AM CVn stars with a white-dwarf donor can be formed when a binary consisting of a white dwarf and a low-mass giant evolve through a common-envelope (CE) phase. The outcome of the CE will be a double white-dwarf binary. Through the emission of gravitational radiation, the binary loses angular momentum, which causes the binary orbit to shrink. When the orbital period has shrunk to about 5 minutes, the less-massive (and the larger) of the two white dwarfs will fill its Roche lobe and start mass transfer to its companion. Soon after the onset of mass transfer, the orbital evolution will reverse and the binary orbit will expand. It is in this phase, after the period minimum, that the binary is most likely to be observed.

AM CVn stars with a helium-star donor are formed in a similar way, but in this case the giant that causes the common envelope is more massive and produces a helium star rather than a second white dwarf. A helium star is more expanded than a white dwarf, and when gravitational radiation brings the two stars into contact, it is the helium star which will fill its Roche lobe and start mass transfer, at an orbital period of roughly 10 minutes. As in the case of a white-dwarf donor, the binary orbit is expected to 'bounce' and start expanding soon after mass transfer is started, and we should typically observe the binary after the period minimum.

The third type of potential donor in an AM CVn system is the evolved main-sequence star. In this case, the secondary star does not cause a common envelope, but fills its Roche lobe near the end of the main sequence (terminal-age main sequence or TAMS). An important ingredient for this scenario is magnetic braking, which allows efficient angular-momentum loss from the orbit and hence a strong shrinkage of the orbit to ultra-short periods. The scenario is rather sensitive to the initial orbital period; if the donor star fills its Roche lobe too long before the TAMS the orbit will converge, but bounce at periods of 70–80 minutes, like ordinary CVs.
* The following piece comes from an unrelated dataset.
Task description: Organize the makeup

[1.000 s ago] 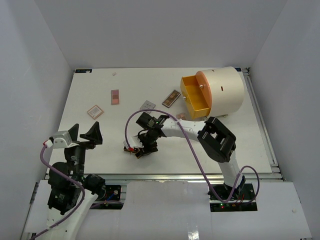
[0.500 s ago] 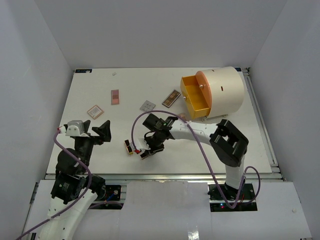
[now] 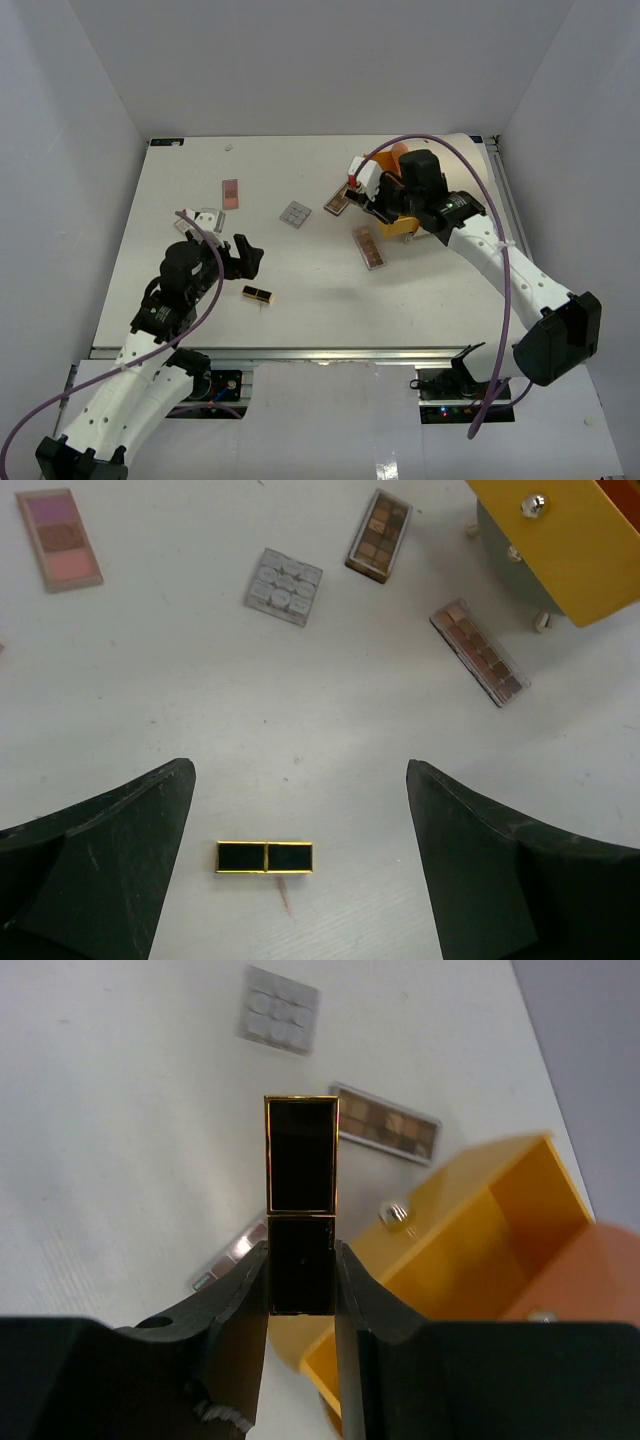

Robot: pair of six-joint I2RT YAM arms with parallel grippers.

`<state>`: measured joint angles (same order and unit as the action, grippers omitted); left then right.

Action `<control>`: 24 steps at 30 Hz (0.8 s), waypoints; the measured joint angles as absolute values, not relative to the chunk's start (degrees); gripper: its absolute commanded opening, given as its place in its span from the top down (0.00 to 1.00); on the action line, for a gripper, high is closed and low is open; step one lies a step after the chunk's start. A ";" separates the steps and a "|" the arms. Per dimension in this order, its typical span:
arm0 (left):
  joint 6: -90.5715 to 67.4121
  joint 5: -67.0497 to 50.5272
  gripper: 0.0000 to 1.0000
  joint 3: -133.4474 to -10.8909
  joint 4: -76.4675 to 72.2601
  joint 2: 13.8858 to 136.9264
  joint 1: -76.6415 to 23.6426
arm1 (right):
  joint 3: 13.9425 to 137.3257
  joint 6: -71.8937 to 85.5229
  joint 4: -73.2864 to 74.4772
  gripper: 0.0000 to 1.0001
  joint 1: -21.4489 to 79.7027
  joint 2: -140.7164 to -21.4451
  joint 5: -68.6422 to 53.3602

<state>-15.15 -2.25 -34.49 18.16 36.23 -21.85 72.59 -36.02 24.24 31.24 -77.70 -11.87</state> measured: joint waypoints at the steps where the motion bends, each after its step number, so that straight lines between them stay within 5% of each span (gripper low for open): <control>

If the donor starts mass transfer too long after the TAMS, the mass-transfer rate will be high and the orbit will diverge. Only a narrow range of initial periods, around this bifurcation period will lead to the ultra-short periods that are observed in AM CVn stars. The process of bringing the two stars into a close orbit under the influence of magnetic braking is called magnetic capture. AM CVn stars formed this way may be observed either before or after the period minimum (which can lie anywhere between 5 and 70 minutes, depending on exactly when the donor star filled its Roche lobe) and are assumed to have some hydrogen on their surface.

Before settling into an AM CVn state, binary systems may undergo several helium nova eruptions, of which V445 Puppis is a possible example. AM CVn systems are expected to transfer mass until one component becomes a dark sub-stellar object, but it is possible that they could result in a type Ia supernova, probably a sub-luminous form known as a type .Ia or Iax.